PLCOI-1077: Synthetic generation and tagging of CXR and pathology images - Approved Projects

Studies on CDAS

Additional Studies...

More Information

Principal Investigator

Name

Jonathan Pearson

Degrees

Ph.D

Institution

NHS Commissioning Board (NHS England)

Position Title

Lead Data Scientist

jonathanpearson@nhs.net

About this CDAS Project

Study

PLCO (Learn more about this study)

Project ID

PLCOI-1077

Initial CDAS Request Approval

Oct 18, 2022

Title

Synthetic generation and tagging of CXR and pathology images

Summary

Note: Same project as NLST-961. After discussing with the team they recommended that we put in an additional request for the Chest X-rays and Pathology images from PLCO as these have accompanying pathology reports.

There is a growing opportunity for analysis of multi-modal data in healthcare for the generation of new insights and enabling of automated classification and clinical support systems. The NHS has a significant interest in understanding these innovative opportunities. A key blocker to innovation is the unavailability of sources of multi-modal data (e.g. images with connected text). This project would seek to use the NLST spiral CT and Pathology image data with associated notes/annotations, to investigate if coupled synthetic images and notes can be generated alongside artificial patient records for different image types.

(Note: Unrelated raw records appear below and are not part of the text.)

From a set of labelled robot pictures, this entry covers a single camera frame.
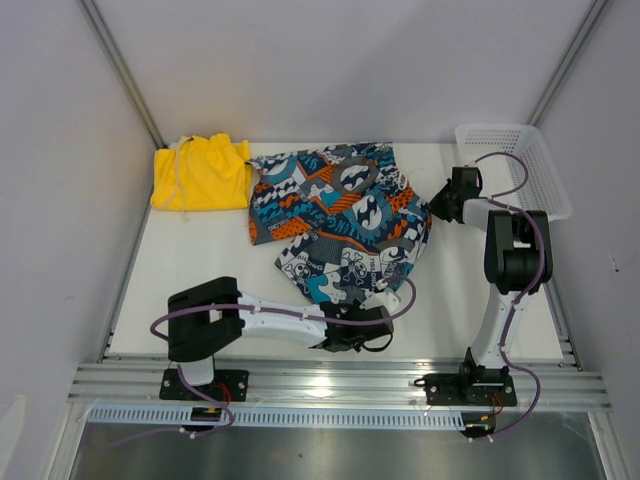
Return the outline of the patterned blue orange shorts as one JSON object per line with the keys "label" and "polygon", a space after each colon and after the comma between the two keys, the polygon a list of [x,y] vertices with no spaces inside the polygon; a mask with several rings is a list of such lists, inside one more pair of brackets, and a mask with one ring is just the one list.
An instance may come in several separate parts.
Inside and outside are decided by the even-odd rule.
{"label": "patterned blue orange shorts", "polygon": [[428,204],[390,143],[352,143],[250,159],[253,245],[288,240],[276,267],[309,301],[361,303],[397,290],[424,252]]}

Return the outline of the yellow shorts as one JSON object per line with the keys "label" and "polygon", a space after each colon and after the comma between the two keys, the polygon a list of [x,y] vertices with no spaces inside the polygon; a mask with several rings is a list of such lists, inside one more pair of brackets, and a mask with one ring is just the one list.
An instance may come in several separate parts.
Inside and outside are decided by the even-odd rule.
{"label": "yellow shorts", "polygon": [[183,136],[155,152],[150,206],[158,211],[229,211],[249,206],[252,152],[227,133]]}

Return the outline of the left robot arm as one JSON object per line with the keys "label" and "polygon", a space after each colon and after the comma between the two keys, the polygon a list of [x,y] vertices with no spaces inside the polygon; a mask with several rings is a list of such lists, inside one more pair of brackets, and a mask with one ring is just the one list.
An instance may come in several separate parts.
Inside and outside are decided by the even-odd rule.
{"label": "left robot arm", "polygon": [[168,354],[183,374],[182,388],[197,400],[216,390],[214,355],[241,338],[276,340],[331,353],[390,341],[392,322],[373,326],[333,323],[379,320],[396,312],[399,297],[388,289],[353,304],[321,302],[306,307],[277,304],[238,289],[234,277],[219,277],[169,297]]}

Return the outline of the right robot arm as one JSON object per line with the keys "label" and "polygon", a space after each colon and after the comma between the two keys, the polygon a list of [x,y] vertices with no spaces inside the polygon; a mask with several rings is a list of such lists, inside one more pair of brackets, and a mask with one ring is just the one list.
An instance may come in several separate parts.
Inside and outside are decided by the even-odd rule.
{"label": "right robot arm", "polygon": [[476,167],[455,167],[432,198],[431,213],[485,234],[484,276],[490,285],[484,318],[456,375],[458,395],[479,403],[509,376],[509,353],[525,310],[553,273],[549,219],[481,196]]}

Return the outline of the white plastic basket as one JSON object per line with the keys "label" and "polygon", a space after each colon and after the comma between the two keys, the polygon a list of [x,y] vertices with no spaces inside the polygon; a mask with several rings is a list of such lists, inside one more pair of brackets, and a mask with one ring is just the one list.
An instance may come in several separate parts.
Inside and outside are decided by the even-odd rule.
{"label": "white plastic basket", "polygon": [[531,126],[471,123],[455,128],[459,162],[477,167],[483,197],[524,210],[542,210],[550,221],[568,219],[571,202],[541,132]]}

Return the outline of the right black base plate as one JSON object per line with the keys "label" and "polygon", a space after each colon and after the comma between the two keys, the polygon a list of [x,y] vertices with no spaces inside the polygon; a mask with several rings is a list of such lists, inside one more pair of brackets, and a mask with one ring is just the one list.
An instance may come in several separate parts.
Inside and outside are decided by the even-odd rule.
{"label": "right black base plate", "polygon": [[459,374],[431,373],[413,381],[432,406],[506,406],[515,407],[517,396],[510,376],[498,383],[482,383]]}

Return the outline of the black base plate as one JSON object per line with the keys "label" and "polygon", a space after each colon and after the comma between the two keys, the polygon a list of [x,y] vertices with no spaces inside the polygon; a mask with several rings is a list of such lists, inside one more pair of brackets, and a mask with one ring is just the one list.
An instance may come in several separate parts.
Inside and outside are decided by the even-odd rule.
{"label": "black base plate", "polygon": [[[216,370],[214,380],[195,389],[220,402],[245,402],[249,386],[247,370]],[[159,398],[171,401],[197,401],[201,397],[188,390],[181,382],[176,369],[163,373]]]}
{"label": "black base plate", "polygon": [[413,381],[432,406],[506,406],[515,407],[517,396],[510,376],[498,383],[482,383],[459,374],[431,373]]}

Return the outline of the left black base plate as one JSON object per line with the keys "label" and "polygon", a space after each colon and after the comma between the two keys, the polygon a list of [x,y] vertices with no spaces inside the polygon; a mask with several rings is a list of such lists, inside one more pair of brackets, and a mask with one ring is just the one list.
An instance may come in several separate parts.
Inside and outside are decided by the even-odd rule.
{"label": "left black base plate", "polygon": [[[249,386],[247,370],[216,370],[214,380],[195,389],[220,402],[245,402]],[[163,373],[159,398],[171,401],[197,401],[201,397],[188,390],[181,382],[176,369]]]}

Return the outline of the right aluminium frame post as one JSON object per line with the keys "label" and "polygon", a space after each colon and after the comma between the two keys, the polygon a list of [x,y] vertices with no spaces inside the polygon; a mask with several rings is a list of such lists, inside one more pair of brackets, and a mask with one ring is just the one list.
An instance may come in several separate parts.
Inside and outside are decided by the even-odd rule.
{"label": "right aluminium frame post", "polygon": [[582,16],[553,73],[528,116],[528,125],[538,127],[547,116],[581,56],[585,53],[591,39],[614,4],[615,1],[612,0],[593,0],[589,3],[585,14]]}

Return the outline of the aluminium frame post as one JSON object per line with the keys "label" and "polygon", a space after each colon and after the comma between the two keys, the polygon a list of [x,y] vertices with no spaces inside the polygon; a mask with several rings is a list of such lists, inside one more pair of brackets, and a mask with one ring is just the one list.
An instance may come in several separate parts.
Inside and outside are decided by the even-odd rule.
{"label": "aluminium frame post", "polygon": [[528,116],[528,125],[538,127],[547,116],[581,56],[585,53],[591,39],[614,4],[615,1],[612,0],[593,0],[589,3],[585,14],[582,16],[553,73]]}
{"label": "aluminium frame post", "polygon": [[165,147],[166,142],[98,2],[79,0],[77,5],[153,146],[156,149]]}

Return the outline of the aluminium mounting rail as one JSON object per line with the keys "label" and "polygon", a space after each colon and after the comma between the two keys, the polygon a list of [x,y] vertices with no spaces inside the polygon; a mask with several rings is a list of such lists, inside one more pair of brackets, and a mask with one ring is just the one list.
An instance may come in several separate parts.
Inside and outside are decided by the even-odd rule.
{"label": "aluminium mounting rail", "polygon": [[[451,362],[418,360],[277,360],[217,358],[219,369],[249,373],[249,405],[290,408],[407,410],[425,404],[414,382],[427,373],[452,373]],[[109,357],[77,367],[70,402],[158,400],[168,362],[159,358]],[[518,371],[512,377],[517,410],[525,410],[535,392],[542,412],[610,412],[612,403],[602,374],[569,365],[533,364],[534,377]]]}

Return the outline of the left aluminium frame post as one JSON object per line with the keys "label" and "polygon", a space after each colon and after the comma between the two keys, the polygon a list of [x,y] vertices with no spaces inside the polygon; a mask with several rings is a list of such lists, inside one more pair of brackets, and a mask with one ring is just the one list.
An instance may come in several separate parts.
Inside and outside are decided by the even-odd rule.
{"label": "left aluminium frame post", "polygon": [[165,147],[166,142],[98,2],[79,0],[77,5],[153,146],[156,149]]}

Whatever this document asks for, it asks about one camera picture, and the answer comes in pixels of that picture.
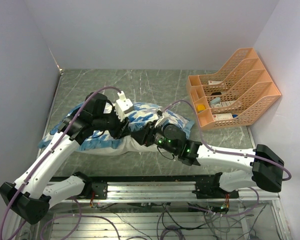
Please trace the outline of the white pillow insert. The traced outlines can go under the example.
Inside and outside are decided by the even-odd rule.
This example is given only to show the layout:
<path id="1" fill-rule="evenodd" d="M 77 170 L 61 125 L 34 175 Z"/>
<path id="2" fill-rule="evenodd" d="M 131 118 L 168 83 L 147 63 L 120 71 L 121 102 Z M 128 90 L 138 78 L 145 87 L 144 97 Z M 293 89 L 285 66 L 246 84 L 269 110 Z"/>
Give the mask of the white pillow insert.
<path id="1" fill-rule="evenodd" d="M 150 146 L 139 145 L 131 136 L 114 139 L 110 135 L 103 135 L 98 138 L 90 137 L 86 139 L 76 151 L 91 155 L 119 156 L 128 152 L 157 152 L 158 149 L 155 144 Z"/>

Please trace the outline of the blue houndstooth bear pillowcase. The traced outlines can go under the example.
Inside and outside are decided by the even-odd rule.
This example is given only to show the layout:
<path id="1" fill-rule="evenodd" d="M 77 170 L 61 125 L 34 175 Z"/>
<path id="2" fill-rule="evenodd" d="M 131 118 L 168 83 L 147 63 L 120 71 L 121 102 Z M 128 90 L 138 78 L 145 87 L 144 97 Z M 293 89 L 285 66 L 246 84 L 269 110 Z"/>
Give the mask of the blue houndstooth bear pillowcase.
<path id="1" fill-rule="evenodd" d="M 135 102 L 133 105 L 134 105 L 134 110 L 127 115 L 129 118 L 128 127 L 131 131 L 133 132 L 138 131 L 142 129 L 147 123 L 157 119 L 155 113 L 156 110 L 160 108 L 159 105 L 154 103 L 143 103 L 143 102 Z M 174 113 L 171 110 L 167 110 L 166 112 L 168 113 L 169 117 L 162 126 L 165 126 L 167 124 L 174 124 L 185 132 L 186 137 L 189 137 L 191 133 L 191 128 L 194 125 L 194 121 L 185 118 L 177 113 Z M 105 131 L 103 135 L 100 134 L 101 134 L 100 131 L 95 131 L 93 135 L 88 138 L 94 139 L 94 138 L 100 138 L 101 136 L 110 135 L 108 131 Z"/>

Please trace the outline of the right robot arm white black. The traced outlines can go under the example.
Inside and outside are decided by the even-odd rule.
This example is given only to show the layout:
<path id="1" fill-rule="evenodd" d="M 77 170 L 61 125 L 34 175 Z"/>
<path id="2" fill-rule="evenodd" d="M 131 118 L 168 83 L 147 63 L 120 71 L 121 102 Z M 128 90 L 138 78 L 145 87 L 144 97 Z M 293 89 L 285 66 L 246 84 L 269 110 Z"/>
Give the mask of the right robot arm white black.
<path id="1" fill-rule="evenodd" d="M 270 193 L 282 190 L 284 161 L 264 144 L 255 149 L 205 146 L 187 139 L 180 127 L 170 123 L 160 127 L 147 123 L 142 129 L 132 132 L 131 137 L 141 146 L 155 145 L 157 149 L 169 152 L 187 166 L 234 168 L 233 172 L 215 174 L 210 192 L 216 198 L 242 188 L 259 187 Z"/>

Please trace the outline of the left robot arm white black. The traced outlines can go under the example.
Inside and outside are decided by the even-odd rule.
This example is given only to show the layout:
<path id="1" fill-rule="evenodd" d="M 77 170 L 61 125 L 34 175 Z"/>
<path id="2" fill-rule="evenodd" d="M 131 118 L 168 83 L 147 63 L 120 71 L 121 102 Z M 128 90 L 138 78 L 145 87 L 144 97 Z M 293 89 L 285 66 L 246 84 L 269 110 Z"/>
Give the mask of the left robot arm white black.
<path id="1" fill-rule="evenodd" d="M 87 96 L 85 102 L 60 124 L 50 144 L 32 166 L 13 183 L 4 182 L 0 195 L 8 209 L 14 211 L 31 225 L 38 223 L 48 210 L 73 196 L 88 198 L 92 193 L 92 180 L 76 172 L 67 179 L 48 185 L 63 162 L 93 135 L 94 131 L 108 131 L 115 139 L 128 134 L 127 114 L 134 109 L 124 92 L 105 113 L 111 102 L 98 92 Z"/>

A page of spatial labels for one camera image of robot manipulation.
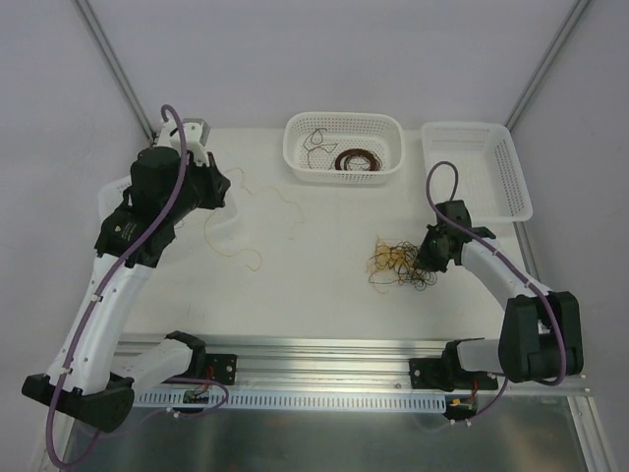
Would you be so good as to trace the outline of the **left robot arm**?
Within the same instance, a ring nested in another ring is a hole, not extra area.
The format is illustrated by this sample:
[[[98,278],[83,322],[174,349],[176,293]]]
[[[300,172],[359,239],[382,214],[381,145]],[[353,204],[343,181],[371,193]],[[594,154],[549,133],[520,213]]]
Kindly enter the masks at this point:
[[[134,301],[174,241],[176,225],[197,208],[225,206],[230,182],[217,168],[212,153],[203,155],[203,163],[198,163],[197,153],[188,153],[174,205],[134,249],[133,243],[166,206],[182,167],[180,154],[172,147],[149,147],[139,153],[122,202],[101,224],[92,279],[72,330],[47,371],[26,377],[24,396],[112,433],[143,393],[173,377],[186,383],[204,378],[204,342],[179,330],[133,361],[114,359]]]

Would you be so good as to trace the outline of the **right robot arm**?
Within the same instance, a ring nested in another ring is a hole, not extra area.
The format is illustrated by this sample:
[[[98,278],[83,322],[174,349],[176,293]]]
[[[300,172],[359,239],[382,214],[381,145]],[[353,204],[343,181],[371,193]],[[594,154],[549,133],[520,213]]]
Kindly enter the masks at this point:
[[[453,340],[442,351],[442,379],[461,388],[476,373],[496,374],[520,384],[561,384],[584,368],[579,302],[569,291],[554,291],[518,268],[486,227],[472,225],[461,200],[433,204],[435,224],[427,227],[414,260],[422,272],[447,272],[454,264],[471,273],[503,310],[497,339]]]

Our similar previous work has focussed on using pre-trained embedding models for chest x-rays (https://github.com/nhsx/txt-ray-align) and variational auto-encoders (https://github.com/nhsx/SynthVAE) - see reports within the repos. This investigation would not seek to make a final dataset, but rather explore the methodology and the level of fidelity and quality that these synthetically generated data could obtain with current methods. The methodology and report would be made open through a GitHub repository at the project end but with no training or synthetic data published.

Aims

- Quantification of the accuracy obtained when using pre-trained models to represent the text and image embeddings for different healthcare images
- Demonstration of generation of image from text and text from image for established multi-modal datasets.
- Investigation into the best algorithm to use for generating synthetic healthcare images in terms of fidelity, privacy, fairness, and explainability.
- Possible extension into visual question and answering search algorithm

Collaborators

NHS England Transformation Directorate